→ How to complete this task
In the entries below, find the line containing "Where can you spot the black robot". Write out that line and all lines after it, exactly, and nothing else.

***** Given entries *****

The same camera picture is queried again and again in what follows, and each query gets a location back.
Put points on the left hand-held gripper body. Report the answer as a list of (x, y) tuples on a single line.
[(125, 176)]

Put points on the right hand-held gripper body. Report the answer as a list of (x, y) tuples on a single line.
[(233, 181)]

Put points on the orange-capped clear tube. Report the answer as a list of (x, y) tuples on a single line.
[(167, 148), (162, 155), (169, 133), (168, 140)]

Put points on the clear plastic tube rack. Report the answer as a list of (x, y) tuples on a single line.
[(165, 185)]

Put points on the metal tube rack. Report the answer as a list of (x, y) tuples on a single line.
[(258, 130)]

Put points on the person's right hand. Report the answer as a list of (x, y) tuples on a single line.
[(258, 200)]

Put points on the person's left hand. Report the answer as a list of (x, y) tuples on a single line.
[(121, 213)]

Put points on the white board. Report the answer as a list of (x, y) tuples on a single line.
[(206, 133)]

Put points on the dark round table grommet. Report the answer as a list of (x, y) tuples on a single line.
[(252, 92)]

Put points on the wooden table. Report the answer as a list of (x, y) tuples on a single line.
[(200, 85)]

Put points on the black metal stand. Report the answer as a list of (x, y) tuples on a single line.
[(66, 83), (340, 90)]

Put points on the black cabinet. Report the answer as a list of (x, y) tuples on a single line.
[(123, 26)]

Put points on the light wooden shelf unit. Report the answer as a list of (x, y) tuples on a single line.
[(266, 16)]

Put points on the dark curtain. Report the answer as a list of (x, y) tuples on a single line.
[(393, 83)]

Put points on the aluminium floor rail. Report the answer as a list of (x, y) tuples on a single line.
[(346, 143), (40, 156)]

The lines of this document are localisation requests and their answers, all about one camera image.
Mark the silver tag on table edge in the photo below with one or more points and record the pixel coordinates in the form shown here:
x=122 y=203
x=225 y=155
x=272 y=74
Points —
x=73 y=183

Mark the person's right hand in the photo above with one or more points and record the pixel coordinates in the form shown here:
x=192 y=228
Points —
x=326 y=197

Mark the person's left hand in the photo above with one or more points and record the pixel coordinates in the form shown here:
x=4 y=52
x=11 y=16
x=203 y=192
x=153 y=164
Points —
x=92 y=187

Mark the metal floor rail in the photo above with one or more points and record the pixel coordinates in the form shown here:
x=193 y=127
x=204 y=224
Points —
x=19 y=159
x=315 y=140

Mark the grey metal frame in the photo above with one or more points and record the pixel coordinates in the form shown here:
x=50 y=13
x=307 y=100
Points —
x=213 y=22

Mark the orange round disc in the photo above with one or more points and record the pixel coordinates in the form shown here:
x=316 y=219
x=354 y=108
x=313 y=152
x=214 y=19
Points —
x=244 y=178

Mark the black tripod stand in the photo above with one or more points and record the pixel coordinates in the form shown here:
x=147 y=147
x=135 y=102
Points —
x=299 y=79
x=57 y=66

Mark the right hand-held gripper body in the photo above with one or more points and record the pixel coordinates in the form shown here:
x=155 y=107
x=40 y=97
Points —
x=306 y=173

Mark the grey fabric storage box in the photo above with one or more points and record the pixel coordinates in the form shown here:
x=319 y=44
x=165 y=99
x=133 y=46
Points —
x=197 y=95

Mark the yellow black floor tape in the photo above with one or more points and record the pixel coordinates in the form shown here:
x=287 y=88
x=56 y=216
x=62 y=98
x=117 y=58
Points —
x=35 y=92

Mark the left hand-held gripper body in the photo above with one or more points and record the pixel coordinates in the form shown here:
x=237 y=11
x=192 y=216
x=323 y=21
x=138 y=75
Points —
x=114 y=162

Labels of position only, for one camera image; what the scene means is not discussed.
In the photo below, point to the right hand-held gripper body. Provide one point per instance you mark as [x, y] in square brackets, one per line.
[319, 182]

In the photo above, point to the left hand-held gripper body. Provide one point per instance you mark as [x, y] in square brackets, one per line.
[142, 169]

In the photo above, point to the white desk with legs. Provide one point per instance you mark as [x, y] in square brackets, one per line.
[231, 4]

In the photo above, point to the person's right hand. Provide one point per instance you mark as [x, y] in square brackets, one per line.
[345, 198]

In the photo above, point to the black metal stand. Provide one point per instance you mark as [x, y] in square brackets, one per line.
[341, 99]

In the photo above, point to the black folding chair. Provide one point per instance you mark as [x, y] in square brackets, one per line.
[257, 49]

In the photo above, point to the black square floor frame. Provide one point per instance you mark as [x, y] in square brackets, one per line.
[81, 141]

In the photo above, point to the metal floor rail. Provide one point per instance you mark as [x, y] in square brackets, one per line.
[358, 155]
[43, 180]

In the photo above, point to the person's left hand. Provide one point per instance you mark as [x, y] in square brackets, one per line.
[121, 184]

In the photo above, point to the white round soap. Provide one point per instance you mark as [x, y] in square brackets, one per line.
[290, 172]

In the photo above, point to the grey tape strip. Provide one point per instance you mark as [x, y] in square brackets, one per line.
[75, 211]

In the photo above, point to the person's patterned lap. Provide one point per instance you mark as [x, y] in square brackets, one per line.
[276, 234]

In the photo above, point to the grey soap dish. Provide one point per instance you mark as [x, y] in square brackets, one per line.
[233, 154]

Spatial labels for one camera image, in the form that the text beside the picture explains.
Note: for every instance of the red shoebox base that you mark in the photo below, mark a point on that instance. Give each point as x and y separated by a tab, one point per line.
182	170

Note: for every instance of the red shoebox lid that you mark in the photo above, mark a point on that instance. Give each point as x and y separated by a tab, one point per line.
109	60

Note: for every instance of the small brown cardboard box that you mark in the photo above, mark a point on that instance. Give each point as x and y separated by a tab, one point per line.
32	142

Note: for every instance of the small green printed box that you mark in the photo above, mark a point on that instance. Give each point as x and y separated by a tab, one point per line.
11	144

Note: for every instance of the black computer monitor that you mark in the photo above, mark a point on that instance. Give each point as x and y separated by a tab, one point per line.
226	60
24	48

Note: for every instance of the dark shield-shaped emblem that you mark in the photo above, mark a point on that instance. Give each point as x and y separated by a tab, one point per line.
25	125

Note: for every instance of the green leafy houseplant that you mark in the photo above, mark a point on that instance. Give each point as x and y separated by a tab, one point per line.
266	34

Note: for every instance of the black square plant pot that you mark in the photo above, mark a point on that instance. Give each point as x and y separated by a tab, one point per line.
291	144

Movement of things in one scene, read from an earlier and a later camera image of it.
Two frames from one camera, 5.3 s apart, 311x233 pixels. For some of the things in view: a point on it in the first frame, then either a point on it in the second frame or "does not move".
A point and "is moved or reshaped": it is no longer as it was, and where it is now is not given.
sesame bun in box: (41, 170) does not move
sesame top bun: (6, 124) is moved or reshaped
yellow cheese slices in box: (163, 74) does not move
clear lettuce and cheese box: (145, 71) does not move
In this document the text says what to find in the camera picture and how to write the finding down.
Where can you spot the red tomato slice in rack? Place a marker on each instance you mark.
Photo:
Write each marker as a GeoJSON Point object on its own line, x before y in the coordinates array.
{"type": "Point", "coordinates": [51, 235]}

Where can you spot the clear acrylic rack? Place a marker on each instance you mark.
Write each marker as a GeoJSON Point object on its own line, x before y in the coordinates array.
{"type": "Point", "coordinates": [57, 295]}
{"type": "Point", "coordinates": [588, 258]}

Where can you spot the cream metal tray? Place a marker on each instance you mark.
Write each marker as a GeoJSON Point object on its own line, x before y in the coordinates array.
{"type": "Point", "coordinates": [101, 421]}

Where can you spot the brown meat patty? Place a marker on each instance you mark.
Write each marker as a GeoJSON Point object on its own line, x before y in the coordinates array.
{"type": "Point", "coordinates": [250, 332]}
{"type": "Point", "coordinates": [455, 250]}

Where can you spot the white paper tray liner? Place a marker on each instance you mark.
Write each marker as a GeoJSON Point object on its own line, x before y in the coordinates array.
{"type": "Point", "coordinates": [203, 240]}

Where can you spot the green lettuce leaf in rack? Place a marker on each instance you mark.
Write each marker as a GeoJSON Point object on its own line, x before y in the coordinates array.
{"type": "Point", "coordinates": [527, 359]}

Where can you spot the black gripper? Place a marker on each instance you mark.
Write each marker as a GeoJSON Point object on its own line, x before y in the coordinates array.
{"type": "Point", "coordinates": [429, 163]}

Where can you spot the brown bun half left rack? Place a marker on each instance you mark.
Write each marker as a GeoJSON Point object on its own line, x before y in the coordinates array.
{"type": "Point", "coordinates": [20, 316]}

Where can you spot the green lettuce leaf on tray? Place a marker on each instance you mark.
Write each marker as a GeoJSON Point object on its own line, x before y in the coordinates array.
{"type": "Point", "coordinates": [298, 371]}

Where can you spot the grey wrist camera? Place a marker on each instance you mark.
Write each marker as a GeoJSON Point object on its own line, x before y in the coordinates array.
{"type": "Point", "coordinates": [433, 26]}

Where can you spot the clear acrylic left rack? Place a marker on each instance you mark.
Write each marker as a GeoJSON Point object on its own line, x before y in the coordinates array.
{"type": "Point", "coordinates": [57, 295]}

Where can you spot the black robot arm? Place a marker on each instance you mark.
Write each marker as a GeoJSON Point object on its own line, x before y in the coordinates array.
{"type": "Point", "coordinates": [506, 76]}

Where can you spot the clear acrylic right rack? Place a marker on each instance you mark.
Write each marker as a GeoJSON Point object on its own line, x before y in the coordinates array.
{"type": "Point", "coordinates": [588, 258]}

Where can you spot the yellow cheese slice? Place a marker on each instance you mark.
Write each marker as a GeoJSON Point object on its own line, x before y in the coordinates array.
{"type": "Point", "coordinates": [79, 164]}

*****

→ Response to this task
Where can you spot the black robot arm? Place a marker on each instance you mark.
Write each marker as a GeoJSON Point object on its own line, x before y in the coordinates array.
{"type": "Point", "coordinates": [506, 76]}

Where can you spot the clear acrylic right rack? Place a marker on each instance you mark.
Write each marker as a GeoJSON Point object on its own line, x before y in the coordinates array.
{"type": "Point", "coordinates": [588, 258]}

Where can you spot the yellow cheese slice? Place a marker on each instance you mark.
Write each marker as a GeoJSON Point object on its own line, x before y in the coordinates array.
{"type": "Point", "coordinates": [79, 164]}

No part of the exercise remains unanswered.